* **The problem**:
Print every line of the listing below, starting with the line that holds "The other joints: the" and going on through the line that holds "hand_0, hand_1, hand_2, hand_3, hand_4", both included, and print nothing else.

:: Source data ::

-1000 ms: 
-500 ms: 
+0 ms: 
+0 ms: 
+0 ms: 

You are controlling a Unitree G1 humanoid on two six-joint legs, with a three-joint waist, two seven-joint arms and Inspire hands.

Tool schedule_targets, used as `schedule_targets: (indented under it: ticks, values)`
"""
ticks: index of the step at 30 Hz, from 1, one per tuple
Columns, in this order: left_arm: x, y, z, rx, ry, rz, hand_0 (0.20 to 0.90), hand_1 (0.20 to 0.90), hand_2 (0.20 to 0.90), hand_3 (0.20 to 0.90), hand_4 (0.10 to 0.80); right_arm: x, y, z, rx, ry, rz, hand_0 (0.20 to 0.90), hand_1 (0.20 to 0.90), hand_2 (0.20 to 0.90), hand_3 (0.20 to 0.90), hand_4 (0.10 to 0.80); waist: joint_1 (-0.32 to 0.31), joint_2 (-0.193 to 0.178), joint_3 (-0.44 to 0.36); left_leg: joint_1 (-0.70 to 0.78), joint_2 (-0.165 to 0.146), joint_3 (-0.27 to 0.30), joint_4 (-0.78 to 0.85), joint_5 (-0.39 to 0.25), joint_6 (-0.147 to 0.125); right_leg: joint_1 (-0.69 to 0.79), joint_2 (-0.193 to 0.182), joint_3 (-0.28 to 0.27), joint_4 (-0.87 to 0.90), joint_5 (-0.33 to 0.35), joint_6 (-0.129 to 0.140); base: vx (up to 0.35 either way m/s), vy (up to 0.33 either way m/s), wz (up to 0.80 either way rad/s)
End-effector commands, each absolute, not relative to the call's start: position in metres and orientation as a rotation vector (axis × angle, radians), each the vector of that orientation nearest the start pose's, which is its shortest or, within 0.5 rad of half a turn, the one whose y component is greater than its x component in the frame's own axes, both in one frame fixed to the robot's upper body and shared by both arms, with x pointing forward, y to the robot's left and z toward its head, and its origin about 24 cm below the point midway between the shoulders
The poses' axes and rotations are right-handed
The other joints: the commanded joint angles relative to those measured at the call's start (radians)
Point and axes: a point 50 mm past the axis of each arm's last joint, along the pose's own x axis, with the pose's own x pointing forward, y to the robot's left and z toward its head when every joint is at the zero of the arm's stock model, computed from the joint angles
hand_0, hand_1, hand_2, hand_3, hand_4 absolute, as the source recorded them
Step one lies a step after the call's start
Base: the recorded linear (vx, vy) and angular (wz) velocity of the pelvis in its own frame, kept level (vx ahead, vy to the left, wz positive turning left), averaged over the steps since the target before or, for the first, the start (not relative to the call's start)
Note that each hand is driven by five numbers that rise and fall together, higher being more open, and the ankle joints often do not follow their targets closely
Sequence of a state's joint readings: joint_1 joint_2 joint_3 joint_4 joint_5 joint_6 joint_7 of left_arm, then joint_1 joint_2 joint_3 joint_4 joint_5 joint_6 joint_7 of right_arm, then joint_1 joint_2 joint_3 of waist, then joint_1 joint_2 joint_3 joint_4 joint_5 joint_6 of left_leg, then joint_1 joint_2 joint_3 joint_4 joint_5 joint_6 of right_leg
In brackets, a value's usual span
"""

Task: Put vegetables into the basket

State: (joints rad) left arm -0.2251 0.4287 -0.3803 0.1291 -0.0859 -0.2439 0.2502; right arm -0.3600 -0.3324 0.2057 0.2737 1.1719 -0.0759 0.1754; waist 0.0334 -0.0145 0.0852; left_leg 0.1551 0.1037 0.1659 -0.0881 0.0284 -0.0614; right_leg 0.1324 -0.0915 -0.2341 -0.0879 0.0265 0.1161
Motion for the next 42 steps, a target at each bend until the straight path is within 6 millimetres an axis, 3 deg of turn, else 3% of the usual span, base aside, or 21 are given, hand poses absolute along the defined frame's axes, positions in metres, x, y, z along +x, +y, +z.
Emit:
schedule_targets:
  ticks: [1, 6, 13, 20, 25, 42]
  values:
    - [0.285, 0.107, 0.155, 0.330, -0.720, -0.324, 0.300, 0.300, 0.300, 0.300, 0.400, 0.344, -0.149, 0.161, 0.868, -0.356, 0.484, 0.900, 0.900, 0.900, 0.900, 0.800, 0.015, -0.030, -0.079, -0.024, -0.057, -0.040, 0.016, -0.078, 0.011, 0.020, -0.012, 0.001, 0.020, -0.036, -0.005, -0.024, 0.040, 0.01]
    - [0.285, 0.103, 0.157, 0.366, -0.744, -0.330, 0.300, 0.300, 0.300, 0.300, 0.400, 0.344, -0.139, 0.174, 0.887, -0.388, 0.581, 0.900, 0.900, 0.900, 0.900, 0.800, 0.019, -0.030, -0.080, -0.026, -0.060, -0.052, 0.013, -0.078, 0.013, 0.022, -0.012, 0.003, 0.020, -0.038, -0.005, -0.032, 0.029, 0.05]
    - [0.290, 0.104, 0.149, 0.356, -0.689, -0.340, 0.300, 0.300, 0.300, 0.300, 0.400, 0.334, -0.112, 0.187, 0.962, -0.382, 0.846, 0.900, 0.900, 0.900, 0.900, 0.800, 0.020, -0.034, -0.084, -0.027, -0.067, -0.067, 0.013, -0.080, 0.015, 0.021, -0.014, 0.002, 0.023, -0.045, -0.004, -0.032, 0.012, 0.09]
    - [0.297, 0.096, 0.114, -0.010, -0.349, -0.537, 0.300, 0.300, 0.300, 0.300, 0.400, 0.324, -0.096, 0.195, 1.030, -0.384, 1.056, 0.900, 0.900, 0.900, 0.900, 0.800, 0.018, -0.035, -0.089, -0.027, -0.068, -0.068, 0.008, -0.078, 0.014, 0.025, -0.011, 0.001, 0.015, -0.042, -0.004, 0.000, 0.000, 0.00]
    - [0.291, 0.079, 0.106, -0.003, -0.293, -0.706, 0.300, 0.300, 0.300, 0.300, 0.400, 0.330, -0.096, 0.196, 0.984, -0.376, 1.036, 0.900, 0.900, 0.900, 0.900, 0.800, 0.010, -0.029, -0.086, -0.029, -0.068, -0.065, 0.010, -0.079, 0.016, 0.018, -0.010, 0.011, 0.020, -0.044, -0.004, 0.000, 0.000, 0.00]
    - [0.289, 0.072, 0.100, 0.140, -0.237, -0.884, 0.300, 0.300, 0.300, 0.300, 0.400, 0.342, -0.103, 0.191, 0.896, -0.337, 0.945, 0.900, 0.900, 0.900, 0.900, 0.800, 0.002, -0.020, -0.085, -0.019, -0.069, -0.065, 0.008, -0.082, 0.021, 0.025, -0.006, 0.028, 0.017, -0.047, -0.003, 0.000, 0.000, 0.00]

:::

* **Answer for this exercise**:
The other joints: the commanded joint angles relative to those measured at the call's start (radians)
Point and axes: a point 50 mm past the axis of each arm's last joint, along the pose's own x axis, with the pose's own x pointing forward, y to the robot's left and z toward its head when every joint is at the zero of the arm's stock model, computed from the joint angles
hand_0, hand_1, hand_2, hand_3, hand_4 absolute, as the source recorded them

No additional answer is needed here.